→ Directions for this task: Give back each line of the material that contains the word "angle".
↓
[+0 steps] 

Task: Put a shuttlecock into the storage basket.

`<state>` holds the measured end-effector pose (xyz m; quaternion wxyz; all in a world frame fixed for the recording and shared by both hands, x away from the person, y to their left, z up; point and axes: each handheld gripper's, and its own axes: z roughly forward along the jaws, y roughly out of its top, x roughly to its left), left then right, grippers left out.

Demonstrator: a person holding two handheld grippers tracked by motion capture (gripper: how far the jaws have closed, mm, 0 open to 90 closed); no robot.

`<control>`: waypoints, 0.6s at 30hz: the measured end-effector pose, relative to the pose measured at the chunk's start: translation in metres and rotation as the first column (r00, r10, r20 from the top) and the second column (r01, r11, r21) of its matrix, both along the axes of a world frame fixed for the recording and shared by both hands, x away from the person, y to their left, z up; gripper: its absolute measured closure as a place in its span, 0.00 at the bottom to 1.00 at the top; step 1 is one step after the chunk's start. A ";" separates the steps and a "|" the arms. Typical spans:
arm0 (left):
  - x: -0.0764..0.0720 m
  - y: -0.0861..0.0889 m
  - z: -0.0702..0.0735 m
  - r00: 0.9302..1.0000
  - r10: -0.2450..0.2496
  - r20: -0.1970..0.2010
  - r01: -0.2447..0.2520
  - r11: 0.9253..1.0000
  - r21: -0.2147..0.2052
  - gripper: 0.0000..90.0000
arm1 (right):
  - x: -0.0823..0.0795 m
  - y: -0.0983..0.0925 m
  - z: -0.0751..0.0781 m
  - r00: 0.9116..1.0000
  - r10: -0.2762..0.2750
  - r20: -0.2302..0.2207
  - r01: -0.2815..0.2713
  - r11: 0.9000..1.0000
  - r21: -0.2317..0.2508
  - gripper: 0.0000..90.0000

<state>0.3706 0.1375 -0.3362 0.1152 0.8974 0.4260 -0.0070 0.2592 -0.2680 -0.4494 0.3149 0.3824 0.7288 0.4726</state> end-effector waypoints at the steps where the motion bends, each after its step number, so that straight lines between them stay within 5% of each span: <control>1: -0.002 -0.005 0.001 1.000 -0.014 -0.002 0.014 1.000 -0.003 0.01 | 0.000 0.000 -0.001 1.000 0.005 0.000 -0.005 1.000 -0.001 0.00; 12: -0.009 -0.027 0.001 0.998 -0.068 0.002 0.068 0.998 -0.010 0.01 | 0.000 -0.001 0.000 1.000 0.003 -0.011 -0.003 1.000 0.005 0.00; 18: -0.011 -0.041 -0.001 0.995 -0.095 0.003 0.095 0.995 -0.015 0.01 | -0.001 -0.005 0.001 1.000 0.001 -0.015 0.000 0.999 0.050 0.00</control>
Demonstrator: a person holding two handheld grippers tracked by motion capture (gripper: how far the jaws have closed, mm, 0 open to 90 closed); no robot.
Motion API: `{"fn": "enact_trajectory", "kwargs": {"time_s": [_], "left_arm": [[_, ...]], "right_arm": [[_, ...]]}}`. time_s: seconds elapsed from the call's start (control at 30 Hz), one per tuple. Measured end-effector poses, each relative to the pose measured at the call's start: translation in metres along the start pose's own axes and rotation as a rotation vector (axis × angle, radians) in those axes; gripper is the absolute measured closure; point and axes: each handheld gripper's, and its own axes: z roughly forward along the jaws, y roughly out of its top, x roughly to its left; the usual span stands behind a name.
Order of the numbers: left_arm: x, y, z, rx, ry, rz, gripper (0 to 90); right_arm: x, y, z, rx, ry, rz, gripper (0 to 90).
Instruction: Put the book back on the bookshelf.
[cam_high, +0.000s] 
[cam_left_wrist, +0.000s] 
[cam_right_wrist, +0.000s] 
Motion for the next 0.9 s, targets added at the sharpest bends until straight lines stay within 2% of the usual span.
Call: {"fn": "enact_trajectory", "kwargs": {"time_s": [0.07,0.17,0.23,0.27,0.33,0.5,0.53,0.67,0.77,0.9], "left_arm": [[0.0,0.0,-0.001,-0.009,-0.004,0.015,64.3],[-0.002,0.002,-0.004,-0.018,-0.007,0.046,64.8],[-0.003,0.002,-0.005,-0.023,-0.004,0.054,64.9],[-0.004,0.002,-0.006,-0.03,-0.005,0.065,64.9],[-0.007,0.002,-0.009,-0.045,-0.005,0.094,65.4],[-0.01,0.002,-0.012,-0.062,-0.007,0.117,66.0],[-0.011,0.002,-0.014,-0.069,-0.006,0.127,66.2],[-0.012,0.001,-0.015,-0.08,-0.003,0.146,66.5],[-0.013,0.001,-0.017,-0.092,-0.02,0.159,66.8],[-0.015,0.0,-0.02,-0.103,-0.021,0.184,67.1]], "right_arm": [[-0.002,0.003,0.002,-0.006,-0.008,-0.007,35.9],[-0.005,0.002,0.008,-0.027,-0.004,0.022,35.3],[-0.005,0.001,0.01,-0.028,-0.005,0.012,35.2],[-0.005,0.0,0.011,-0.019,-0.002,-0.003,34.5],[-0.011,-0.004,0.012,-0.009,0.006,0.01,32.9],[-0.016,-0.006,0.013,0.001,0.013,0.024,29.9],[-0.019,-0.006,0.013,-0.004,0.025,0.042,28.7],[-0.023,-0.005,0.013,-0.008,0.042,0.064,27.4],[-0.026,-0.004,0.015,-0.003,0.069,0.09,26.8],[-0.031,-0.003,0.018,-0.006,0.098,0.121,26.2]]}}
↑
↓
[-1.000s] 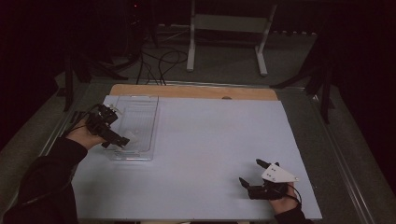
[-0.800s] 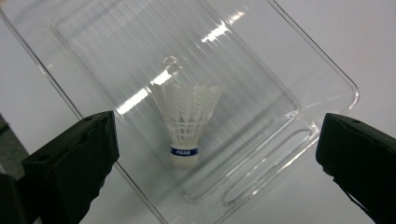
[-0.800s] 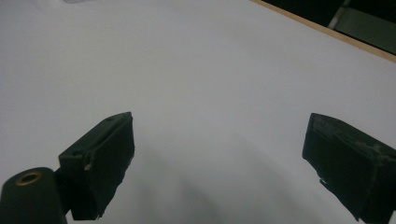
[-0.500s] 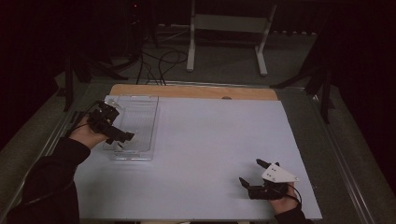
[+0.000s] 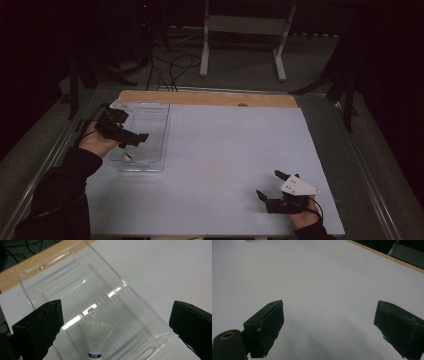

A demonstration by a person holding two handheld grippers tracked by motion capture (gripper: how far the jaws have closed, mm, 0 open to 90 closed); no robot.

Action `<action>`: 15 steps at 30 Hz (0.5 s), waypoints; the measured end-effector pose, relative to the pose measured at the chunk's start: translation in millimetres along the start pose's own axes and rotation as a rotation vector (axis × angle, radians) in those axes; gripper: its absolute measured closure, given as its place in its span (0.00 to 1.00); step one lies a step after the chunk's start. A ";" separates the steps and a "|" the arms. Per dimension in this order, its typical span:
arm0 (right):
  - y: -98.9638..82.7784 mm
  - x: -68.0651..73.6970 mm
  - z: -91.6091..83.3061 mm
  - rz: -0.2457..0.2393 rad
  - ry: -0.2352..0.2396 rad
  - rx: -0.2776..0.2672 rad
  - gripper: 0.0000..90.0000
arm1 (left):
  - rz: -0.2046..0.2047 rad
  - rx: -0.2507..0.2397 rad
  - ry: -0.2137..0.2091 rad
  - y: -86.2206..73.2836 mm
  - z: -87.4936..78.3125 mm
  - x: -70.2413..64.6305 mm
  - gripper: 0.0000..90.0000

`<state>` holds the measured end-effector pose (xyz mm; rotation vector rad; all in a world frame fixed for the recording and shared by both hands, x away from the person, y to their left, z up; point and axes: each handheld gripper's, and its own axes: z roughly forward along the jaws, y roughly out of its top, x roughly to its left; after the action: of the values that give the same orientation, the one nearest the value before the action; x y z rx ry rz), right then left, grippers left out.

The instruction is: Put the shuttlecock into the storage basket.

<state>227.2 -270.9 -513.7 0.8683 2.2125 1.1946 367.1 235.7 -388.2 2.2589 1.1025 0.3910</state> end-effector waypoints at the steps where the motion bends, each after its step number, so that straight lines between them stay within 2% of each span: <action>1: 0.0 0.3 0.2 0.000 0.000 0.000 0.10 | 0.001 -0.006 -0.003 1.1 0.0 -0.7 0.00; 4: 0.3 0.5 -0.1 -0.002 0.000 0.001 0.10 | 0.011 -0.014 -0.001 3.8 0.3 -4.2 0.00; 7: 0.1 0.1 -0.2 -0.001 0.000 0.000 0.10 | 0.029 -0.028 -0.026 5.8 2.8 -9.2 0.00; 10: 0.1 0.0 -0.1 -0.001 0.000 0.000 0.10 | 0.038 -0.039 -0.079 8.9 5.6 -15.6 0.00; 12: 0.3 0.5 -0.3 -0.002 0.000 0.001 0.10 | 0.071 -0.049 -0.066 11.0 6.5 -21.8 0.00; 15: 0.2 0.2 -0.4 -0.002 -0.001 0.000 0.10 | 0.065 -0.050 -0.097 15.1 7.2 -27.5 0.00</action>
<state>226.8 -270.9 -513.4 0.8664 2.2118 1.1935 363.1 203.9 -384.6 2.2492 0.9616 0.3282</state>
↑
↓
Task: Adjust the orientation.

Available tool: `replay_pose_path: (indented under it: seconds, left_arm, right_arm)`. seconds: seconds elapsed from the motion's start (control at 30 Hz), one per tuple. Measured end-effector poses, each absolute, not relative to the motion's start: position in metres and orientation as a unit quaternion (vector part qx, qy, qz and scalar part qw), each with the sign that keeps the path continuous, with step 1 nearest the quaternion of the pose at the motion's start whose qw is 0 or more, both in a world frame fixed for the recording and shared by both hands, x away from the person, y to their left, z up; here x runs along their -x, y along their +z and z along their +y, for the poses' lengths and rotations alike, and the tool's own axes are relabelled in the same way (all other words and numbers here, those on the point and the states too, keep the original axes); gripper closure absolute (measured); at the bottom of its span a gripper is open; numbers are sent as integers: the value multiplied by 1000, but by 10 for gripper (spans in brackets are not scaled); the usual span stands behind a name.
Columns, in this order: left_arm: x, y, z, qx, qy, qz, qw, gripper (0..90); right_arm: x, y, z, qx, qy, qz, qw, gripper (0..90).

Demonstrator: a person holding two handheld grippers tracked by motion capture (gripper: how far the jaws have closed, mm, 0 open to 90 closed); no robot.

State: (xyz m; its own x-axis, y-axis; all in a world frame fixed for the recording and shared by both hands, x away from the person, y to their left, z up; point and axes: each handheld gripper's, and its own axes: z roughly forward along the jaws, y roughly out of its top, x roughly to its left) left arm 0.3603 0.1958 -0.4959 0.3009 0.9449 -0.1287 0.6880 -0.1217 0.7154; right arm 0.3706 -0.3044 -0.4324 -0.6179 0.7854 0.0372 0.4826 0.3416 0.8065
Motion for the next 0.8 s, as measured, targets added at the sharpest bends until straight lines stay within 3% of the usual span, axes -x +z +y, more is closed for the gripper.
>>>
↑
→ Written response:
Motion API: `{"fn": "enact_trajectory", "kwargs": {"time_s": [_], "left_arm": [[_, ...]], "right_arm": [[_, ...]]}}`. time_s: seconds elapsed from the call's start (control at 30 Hz), one per tuple. Measured end-effector poses, each relative to the pose measured at the call's start: translation in metres along the start pose's own axes and rotation as a rotation vector (axis × angle, radians) in those axes; gripper is the absolute measured closure; point and axes: each handheld gripper's, and its own axes: z roughly forward along the jaws, y roughly out of its top, x roughly to its left; the usual span stands behind a name.
Action `<action>`: 15 steps at 30 Hz (0.5 s), waypoints; the measured end-effector pose, relative to the pose measured at the chunk's start: translation in millimetres along the start pose's own axes and rotation as a rotation vector (axis × angle, radians) in those axes; gripper: its absolute measured closure, given as its place in its span (0.00 to 1.00); step one lies a step after the chunk's start. A ";" separates the steps and a "|" the arms. Per dimension in this order, its typical span:

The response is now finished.